Sent from my Nexus 4 using Tapatalk


----------



## The_Mickstar (Apr 22, 2008)

It was recommended in another thread for better chain retention. 

Actually, I'll open up my search to any 40-42T, 104bcd chainrings that are reasonably priced. I've found a few BMX rings that would work, but I do wonder what else is out there.


----------



## FlowinFlo (Jan 29, 2012)

So, you might have a look at the Blackspire Downhill chainrings.


----------



## justin_amador (Dec 2, 2009)

MRP Podium Chainring > Components > Drivetrain, Brakes and Pedals > Chainrings | Jenson USA


----------



## OHtard (Jun 1, 2008)

wickwerx makes one i believe.


----------



## iowamtb (May 17, 2014)

As far as running a narrow wide on a SS.......I ordered a 104 BCD aluminum ring once from Jensen USA made by FSA ?? (I think) and it would not fit on the middle of my Race Face cranks. It would fit on the outside though. I sent it back and ordered a Race Face ring (which was narrow wide) for that reason. I asked Jensen USA when this happened if it was common and the guy said something about other manufacturers rings not fitting competitors cranks. IDK just know what I went through. Now a Shimano middle ring from a Shimano cankset fits. So IDK. I may have ordered a 32 tooth FSA outer ring IDK. I assumed a 32 tooth would naturally be for a middle position though. So I guess the reason I posted this here is to explain why I am running a narrow wide on a SS. It isn't necessary.. but when mine wears out someday I may look at other options. I think the ring is performing well though so I am happy.

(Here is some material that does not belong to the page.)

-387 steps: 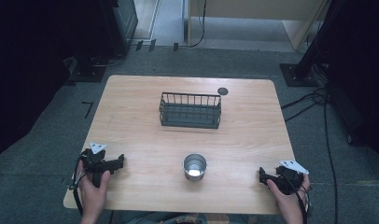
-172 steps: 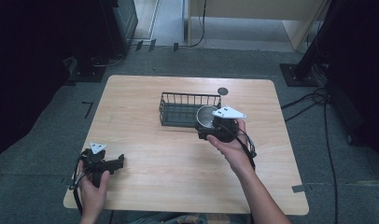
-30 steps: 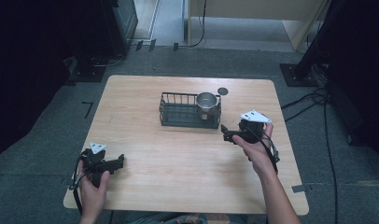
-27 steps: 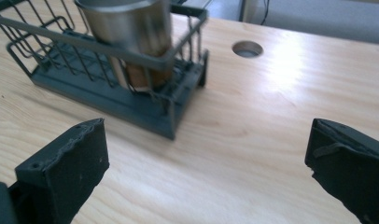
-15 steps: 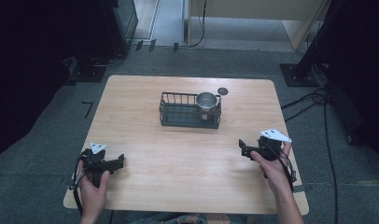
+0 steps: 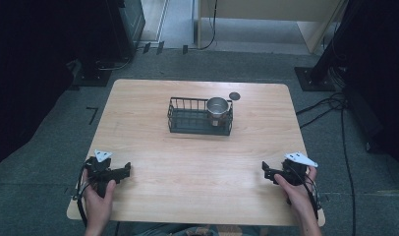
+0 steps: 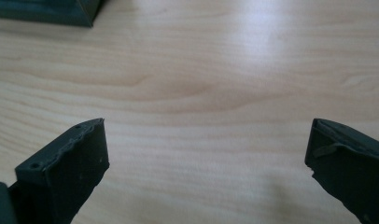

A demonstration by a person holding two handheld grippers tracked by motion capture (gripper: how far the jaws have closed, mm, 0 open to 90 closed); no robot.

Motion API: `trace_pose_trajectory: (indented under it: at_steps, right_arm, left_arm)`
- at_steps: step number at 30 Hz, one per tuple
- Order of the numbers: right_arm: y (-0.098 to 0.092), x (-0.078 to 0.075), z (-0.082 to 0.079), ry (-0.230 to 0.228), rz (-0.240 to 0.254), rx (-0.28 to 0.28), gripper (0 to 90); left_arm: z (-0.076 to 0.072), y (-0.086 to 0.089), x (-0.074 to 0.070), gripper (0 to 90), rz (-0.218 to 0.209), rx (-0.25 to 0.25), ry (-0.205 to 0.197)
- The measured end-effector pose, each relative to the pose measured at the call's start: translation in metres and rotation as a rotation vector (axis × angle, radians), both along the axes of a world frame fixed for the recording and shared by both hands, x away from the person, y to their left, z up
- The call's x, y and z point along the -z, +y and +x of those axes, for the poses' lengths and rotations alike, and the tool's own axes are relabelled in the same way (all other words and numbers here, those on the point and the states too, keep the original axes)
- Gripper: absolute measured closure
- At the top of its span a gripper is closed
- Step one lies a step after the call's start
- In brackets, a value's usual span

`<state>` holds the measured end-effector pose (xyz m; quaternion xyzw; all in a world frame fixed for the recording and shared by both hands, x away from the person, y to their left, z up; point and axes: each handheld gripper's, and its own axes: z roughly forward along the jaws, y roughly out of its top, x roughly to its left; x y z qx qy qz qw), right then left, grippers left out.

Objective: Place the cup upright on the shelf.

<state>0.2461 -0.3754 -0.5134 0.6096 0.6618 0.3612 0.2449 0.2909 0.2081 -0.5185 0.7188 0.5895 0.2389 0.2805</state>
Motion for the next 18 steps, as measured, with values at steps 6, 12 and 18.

Now the biggest ring I was able to find for my 104 BCD was a 38 tooth Race Face ring. Not sure whats out there for a 42 tooth


----------



## inverse_of_zero (Mar 26, 2015)

*This is what you are looking for:*



The_Mickstar said:


> I'm looking for a 40-42T Narrow Wide Chainring to use with my Shimano XT cranks (104bcd) for gravel racing. The largest I've been able to find is 38T. Does anyone make larger?


There is a small independent bike company based out in Lithuania (of all places!) called 'Amber Bikes' that have managed to engineer such a concoction...

Amber Bikes | 104BCD NarrowWide 42T (Red) | Quality components

I have ordered a 104BCD 42T from them, it's on it's way in the mail. I'll review when I get a chance (hopefully I remember to though)!


----------



## Soundbud (Oct 21, 2013)

That's cool I am also looking for one too for my monster cross build. I tried putting a specialized road spider on my carbon specialized mountain bike cranks (s-works) models thinking they would fit ok. Then bought the race face 42t narrow wide 130bcd 5 bolt circle and then found out as I attached it alltogther that the chainring was skiwiff when cranking over (not straight inline). So took it all apart and realised even though the fitments are the same between road and MTB, the road spider interferes with the mountain drive side crank arm.

So new plan is to use the Lightning 104 BCD 4 bolt spider and was looking to get a 42t narrow wide ring. Could not find one anywhere, but I will probably buy this one. It would be nicer if it were black though.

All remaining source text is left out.